After GH, we went back to my grandma’s place in Teluk Intan. Great food and company. Missed Christmas celebration but my family made it super memorable. They bought me a cross which cost 1300 bucks but thank God for the 50% discount. I really appreciate it. Thank you for acknowledging my status as a Christian so seriously. It meant so much. Hong Sheng asked to join him and friends at a party but I didn’t go cos I was coughing so much I lost the mood. He is the only other Christian beside me in our family. Neway, Andrew is in New York when we sms-ed each other. He was going to the Empire State building which reminded me of Sleepless in Seattle. Hehe. He called earlier one day before he left for NY. Darn glad to hear from him. Gosh, never knew that I will be so glad to receive calls from UNKNOWN caller. Cheh. This unknown caller is one of my most known friend. Have fun Andrew.

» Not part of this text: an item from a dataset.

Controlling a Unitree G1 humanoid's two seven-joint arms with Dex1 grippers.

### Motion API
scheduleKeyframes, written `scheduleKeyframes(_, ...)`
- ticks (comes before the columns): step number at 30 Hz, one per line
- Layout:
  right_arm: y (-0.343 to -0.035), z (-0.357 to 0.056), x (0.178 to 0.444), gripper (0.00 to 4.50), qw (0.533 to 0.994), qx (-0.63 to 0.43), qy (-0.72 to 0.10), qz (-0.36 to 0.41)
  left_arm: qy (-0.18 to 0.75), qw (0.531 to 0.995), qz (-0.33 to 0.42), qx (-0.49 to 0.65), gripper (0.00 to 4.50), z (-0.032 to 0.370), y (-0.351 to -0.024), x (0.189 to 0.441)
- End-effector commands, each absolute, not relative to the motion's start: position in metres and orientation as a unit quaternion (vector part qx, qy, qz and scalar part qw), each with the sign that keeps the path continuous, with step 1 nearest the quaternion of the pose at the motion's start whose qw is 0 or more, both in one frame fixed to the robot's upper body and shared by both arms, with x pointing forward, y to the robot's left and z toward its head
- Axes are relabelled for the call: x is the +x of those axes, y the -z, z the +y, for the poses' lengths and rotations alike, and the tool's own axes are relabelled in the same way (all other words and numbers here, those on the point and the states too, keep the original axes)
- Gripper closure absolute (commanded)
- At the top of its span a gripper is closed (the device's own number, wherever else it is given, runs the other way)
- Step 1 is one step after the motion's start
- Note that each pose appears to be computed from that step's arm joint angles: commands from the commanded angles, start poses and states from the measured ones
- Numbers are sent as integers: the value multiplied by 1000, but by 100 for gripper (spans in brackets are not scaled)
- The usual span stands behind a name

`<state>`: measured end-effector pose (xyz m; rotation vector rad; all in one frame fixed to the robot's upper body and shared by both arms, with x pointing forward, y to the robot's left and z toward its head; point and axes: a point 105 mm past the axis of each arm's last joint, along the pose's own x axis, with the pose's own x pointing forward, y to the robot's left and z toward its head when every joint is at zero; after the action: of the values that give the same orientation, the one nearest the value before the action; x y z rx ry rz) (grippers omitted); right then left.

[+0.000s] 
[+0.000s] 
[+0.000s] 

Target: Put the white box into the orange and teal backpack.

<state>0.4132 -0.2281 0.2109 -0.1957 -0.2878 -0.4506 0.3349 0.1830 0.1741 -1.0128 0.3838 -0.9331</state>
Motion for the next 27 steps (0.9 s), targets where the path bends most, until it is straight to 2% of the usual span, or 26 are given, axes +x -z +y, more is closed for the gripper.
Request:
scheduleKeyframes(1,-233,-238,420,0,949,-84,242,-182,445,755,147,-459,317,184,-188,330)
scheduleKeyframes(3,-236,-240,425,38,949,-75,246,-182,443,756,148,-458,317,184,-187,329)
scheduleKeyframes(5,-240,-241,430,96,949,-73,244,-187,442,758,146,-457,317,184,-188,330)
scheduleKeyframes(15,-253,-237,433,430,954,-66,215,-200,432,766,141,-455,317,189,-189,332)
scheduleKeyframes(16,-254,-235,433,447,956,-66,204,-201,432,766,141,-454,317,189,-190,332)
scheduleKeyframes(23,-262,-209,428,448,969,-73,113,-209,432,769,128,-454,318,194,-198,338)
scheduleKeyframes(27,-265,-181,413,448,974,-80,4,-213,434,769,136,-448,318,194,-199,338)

Camp was great. I dunno about others but I knew God spoke to me through Uncle Doraysamy. Sessions with him and the youth speaker were fruitful for me. Yen said I always make sense when I elaborated on Bible verses. Hmmm… Maybe. Neway, on my last day there, after morning devotion, Aaron and I had a chat before breakfast and as we walked down, before we parted, he said, “I always ask the youths, how much you are burning for the Lord?” He didn’t know but he stopped my heart for a second. I skipped my breakfast that day. I took a cup of tea and walked out to the hill side and I talked to God. He answered. I knew He was listening. The wind told me. You guys won’t understand. If you knew our conversation, you will know. I know I can go through next year shining for Him if I want to. I want to. I just need to overcome the obstacle of dislike of something first. I will. Jesus, you loved the unlovely and so can I if I yield your strength. Teach me. I want to follow. Take away my spiritual stubbornness. Hold my tongue and hands from doing evil. Let me learn to carry the cross daily.

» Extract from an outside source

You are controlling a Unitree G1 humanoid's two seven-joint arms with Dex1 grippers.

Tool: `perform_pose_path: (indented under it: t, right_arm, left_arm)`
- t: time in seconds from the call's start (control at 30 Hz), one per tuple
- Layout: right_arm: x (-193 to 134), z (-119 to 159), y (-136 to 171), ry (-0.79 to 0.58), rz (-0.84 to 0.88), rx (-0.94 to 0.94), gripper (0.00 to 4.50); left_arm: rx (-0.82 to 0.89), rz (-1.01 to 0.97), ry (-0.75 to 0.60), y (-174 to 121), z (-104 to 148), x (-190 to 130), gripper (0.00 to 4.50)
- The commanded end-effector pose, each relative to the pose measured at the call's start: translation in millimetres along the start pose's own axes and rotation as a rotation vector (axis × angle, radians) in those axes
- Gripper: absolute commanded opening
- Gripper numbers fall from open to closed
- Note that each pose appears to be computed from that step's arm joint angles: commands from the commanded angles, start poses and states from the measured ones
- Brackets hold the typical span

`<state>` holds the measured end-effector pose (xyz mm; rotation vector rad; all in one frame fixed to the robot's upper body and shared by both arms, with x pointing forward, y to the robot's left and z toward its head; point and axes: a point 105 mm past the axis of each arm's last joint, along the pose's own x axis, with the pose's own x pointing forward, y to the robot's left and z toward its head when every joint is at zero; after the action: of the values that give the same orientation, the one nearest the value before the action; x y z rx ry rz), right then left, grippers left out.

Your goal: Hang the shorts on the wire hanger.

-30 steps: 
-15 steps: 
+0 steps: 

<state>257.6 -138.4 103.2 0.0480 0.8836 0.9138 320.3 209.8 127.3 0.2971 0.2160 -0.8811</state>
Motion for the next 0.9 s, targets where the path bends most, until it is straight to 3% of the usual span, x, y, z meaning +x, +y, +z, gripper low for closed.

Twenty of us church youths went for a movie together today. Night at the museum. It was great and hilarious. Hema joined us. After that, Ju, Yen, Hema, El Sen, Adrian and I went to Havana for dinner. Then Ju, Yen, Hema and I went to McD’s drive through for ice cream and stopped by the road side to eat. We had a chat. Conclusion, career first. Obviously we don’t do relationship. At least for now. This conver is needless, needless to say. It always ended the same. Then Ju, Yen and I went to Tmn Asean Mamak. The last time probably for this year… before we leave next week. Sigh. KL… Here I come again. Sigh. You are one crazy place.

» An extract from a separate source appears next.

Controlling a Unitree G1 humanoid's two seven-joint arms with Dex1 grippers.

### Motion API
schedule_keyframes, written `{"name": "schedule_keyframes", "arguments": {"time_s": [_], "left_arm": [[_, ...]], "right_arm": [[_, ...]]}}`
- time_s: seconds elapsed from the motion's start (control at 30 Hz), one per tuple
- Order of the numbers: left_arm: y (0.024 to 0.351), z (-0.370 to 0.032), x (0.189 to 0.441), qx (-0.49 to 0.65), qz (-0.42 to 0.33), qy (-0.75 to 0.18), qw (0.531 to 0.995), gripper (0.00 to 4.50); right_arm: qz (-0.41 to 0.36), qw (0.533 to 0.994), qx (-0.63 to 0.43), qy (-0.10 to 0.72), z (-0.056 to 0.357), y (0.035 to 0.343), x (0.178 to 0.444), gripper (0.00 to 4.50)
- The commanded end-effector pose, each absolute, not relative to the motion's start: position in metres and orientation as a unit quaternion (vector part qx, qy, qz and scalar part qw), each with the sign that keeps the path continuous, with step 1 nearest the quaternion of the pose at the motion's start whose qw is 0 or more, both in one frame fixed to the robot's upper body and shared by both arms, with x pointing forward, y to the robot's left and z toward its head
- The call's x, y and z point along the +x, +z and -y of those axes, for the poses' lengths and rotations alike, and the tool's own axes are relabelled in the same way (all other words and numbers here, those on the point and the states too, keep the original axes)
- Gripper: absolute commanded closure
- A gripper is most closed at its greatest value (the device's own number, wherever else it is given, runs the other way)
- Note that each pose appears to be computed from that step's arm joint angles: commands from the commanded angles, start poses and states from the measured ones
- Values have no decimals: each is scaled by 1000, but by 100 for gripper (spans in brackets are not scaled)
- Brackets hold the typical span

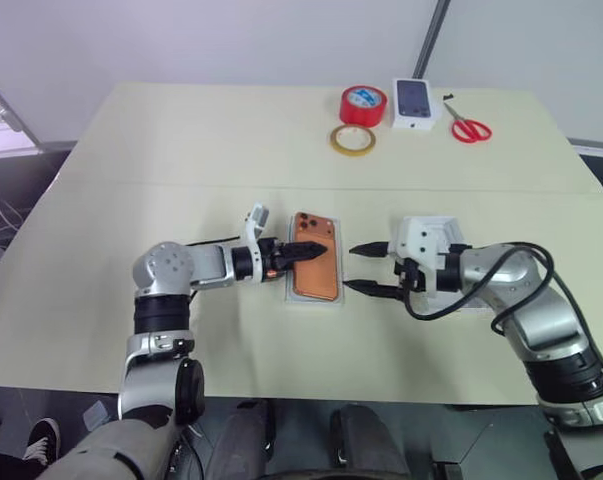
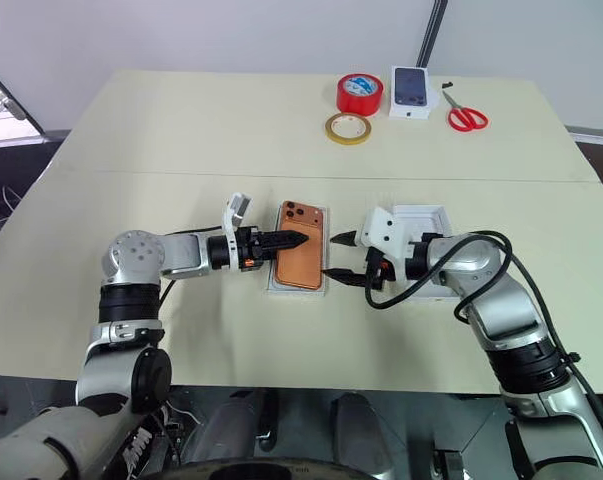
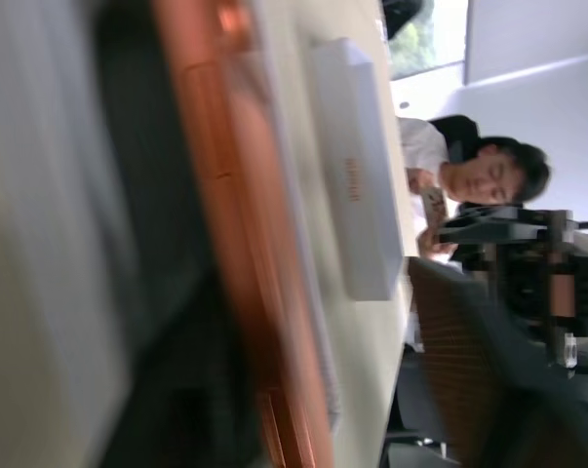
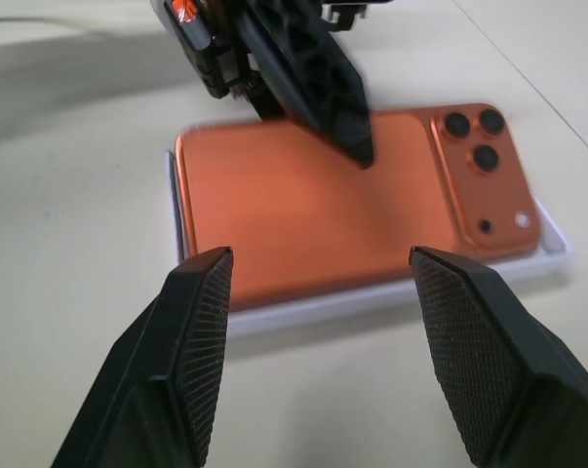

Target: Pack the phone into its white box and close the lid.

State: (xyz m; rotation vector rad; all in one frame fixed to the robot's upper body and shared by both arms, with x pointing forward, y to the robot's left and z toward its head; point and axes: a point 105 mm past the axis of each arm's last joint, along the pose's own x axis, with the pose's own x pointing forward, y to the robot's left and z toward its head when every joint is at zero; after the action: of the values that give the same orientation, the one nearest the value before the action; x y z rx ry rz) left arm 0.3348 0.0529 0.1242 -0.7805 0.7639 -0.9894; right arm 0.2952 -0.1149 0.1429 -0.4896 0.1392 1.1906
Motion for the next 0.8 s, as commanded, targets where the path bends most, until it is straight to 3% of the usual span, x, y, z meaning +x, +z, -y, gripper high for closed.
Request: {"name": "schedule_keyframes", "arguments": {"time_s": [0.03, 0.33, 0.73, 0.8], "left_arm": [[142, -55, 334, -346, -330, -468, 743, 34], [164, -71, 326, -283, -311, -472, 775, 34], [159, -102, 329, -258, -283, -413, 826, 34], [153, -115, 338, -225, -268, -373, 859, 85]], "right_arm": [[-39, 796, -240, 555, 110, 152, 294, 146], [-36, 799, -247, 547, 109, 147, 303, 146], [-29, 813, -248, 527, 110, 148, 316, 146], [-28, 824, -254, 506, 115, 149, 325, 172]]}}
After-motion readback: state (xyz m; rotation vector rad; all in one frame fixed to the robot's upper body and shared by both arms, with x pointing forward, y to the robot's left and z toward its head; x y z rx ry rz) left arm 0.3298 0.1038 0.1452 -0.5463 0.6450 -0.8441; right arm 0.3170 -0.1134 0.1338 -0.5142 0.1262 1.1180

Before I leave, I need to see Shan. So Shan, I am sorry I didn’t meet up with you earlier. I did not intend to ffk you whether you believe or not. (Neither do I intended to ffk Andrew) I will try to meet up with you if I could before the 3rd.

This Sunday will be the bbq in Uncle Ivan’s place. I am looking forward for it. I think our church is the greatest company I can ever get besides my family. Man, the love and care given to us is so lavish I wouldn’t trade it for money. Okay, I better sign off now before I get all jiwang. Grinz. Next year will be going trough the third year of my life as a Christian. Ain’t it great? Passport to heaven. Hehe.

Lastly, Wong Twee Wen, Happie Birthday. You are one great brother to have.